While I can’t build her a lesson-plan generator for high school math (the joke about lawyers and math tracks for me too), I can build the equivalent for the community I actually teach in, so folks aren’t spending their nights and weekends starting from scratch. When I started teaching generally, I had sample syllabi, exercises, and colleagues’ help to get me started, but that’s not how it is for many educators. And if you’re teaching a new course like this, something that changes every day, it can very much feel like you’re in over your head before you get started.
You tell the builder what you have, whether that’s a CLE slot, a student orientation, an async training module, or a session for a specific practice group, and it assembles a structure you can actually run, pulling from exercises that fit the relevant pillar. Those exercises aren’t theoretical placeholders. Each one comes with setup instructions, instructor notes, and at least three adaptation paths for different institutional settings. Some are dressed-up versions of what I already run in my own classroom; a few are brand new, built for the site rather than tested live yet, and marked as such.
This first version is a little sparser than I wanted; my first mock up had minute-by-minute run-downs (which... never works out in a real teaching environment), so stay tuned for the next version to be built out even more. But what I’ve got now does what it needs to do: this tool helps you get a head start. Something that hands you a plan, a starting point, and sample materials to work from.
Where to Start
If you’re building a new course, start with the course arc and the teaching notes before the exercise library. The sequencing decisions are load-bearing, and the same exercise lands differently depending on where it sits in the arc. If you need a one-off session, go straight to the builder. If you’re looking for a single activity to drop into something you’re already teaching, the library filters by pillar, so you can quickly orient yourself.
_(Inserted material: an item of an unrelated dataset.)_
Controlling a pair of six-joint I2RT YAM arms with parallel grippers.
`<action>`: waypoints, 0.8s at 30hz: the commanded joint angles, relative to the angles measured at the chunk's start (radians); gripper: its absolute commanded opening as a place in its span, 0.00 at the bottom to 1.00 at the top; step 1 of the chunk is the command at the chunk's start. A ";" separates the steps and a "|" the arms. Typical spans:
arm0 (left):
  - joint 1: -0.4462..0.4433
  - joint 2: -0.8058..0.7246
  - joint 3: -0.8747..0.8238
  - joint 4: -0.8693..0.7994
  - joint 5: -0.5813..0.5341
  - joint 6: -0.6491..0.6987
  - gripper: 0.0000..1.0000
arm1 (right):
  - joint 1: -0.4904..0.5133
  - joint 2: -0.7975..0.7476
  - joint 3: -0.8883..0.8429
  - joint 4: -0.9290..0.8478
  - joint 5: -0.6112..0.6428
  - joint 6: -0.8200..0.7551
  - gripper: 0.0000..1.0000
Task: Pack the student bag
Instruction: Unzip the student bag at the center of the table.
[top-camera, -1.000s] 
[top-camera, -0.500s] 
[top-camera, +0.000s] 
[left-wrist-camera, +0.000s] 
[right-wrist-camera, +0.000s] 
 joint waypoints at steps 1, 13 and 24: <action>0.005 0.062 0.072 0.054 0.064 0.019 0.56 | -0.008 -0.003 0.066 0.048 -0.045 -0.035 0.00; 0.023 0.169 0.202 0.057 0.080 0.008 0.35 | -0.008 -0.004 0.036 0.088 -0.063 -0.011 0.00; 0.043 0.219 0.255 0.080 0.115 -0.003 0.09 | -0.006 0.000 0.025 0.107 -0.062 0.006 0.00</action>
I wrote last month about how exercises like these travel past the edges of a credit-bearing course, into firm trainings, CLEs, and other settings. That argument hasn’t changed. What’s different now is that you don’t have to take my word for it or wait for an email back. The site is the structure I was describing, built out and ready to use.
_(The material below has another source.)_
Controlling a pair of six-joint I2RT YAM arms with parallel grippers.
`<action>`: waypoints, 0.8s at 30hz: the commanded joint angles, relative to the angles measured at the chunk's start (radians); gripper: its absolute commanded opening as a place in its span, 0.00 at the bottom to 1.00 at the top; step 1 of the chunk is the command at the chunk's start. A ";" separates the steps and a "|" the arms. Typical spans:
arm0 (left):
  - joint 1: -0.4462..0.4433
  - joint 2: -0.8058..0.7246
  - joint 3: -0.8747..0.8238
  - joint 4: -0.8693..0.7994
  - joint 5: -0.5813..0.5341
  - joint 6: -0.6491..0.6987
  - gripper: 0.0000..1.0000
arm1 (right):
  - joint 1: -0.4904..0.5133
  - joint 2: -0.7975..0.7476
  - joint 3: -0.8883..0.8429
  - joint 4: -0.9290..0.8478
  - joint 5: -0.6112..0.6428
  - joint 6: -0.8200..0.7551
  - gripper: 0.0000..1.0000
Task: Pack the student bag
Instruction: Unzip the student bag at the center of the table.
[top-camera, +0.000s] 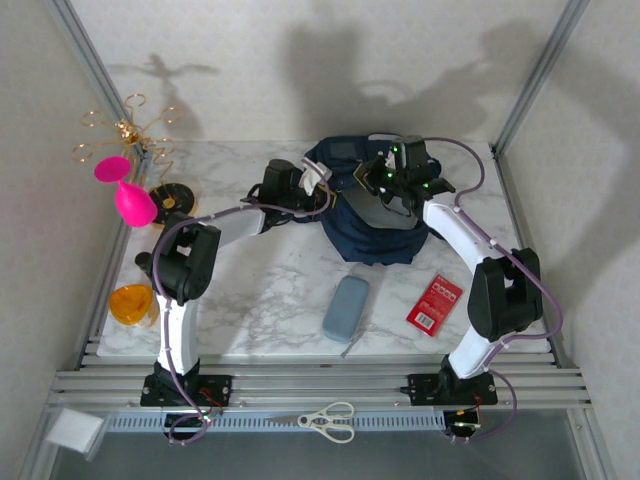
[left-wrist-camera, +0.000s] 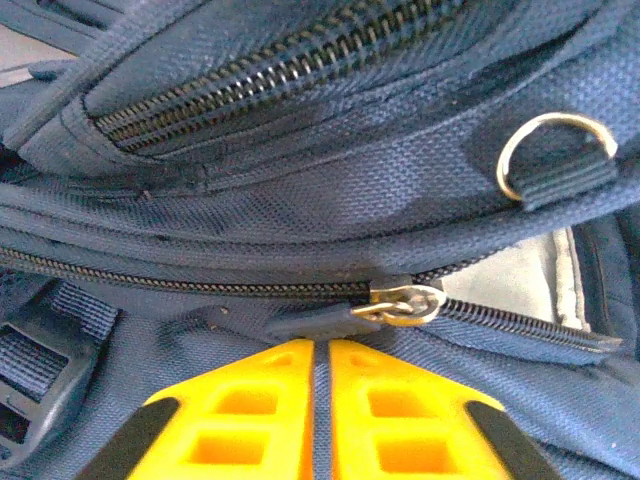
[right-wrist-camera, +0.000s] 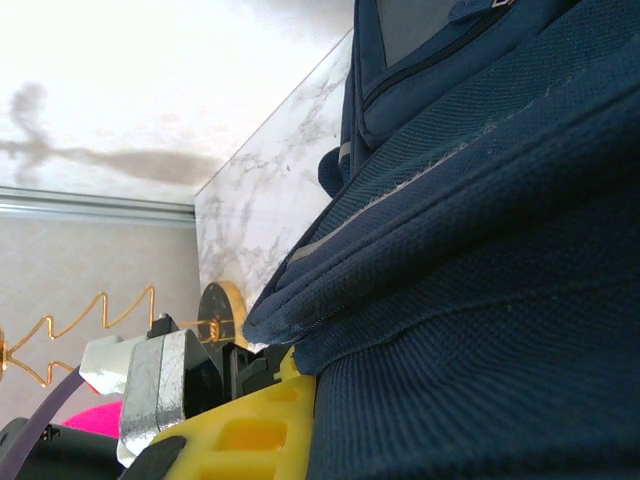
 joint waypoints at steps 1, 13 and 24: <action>0.007 0.021 0.037 0.046 0.039 -0.003 0.05 | -0.002 -0.003 0.019 0.089 -0.043 0.007 0.00; 0.033 -0.040 -0.092 0.107 -0.011 -0.021 0.00 | 0.003 0.030 0.084 0.065 -0.098 -0.021 0.00; 0.065 -0.116 -0.228 0.205 0.003 0.098 0.13 | 0.005 0.059 0.160 0.012 -0.191 -0.048 0.00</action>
And I’m giving you everything I have so far, which might sound a little crazy. All this work, just out there for anyone? Yes!! I would rather hear about the Anonymization Audit running in a firm training in Tulsa, or in a workshop at another law school, than keep it running here, just for twenty students a semester in Nashville.
Because the course now runs every term, the site is a living document. New exercises and notes will go up as they’re built and tested. This is a working release, and I’m sure I got some things wrong in this first version.
I don’t have all the answers, and this is far from the only way to teach this material. But it’s one way, and I hope it’s useful to someone besides me. (It’s also, I suppose, my way of apologizing to everyone in my inbox I still owe a reply.)
Check it out. Better yet, do something with it and tell me about it!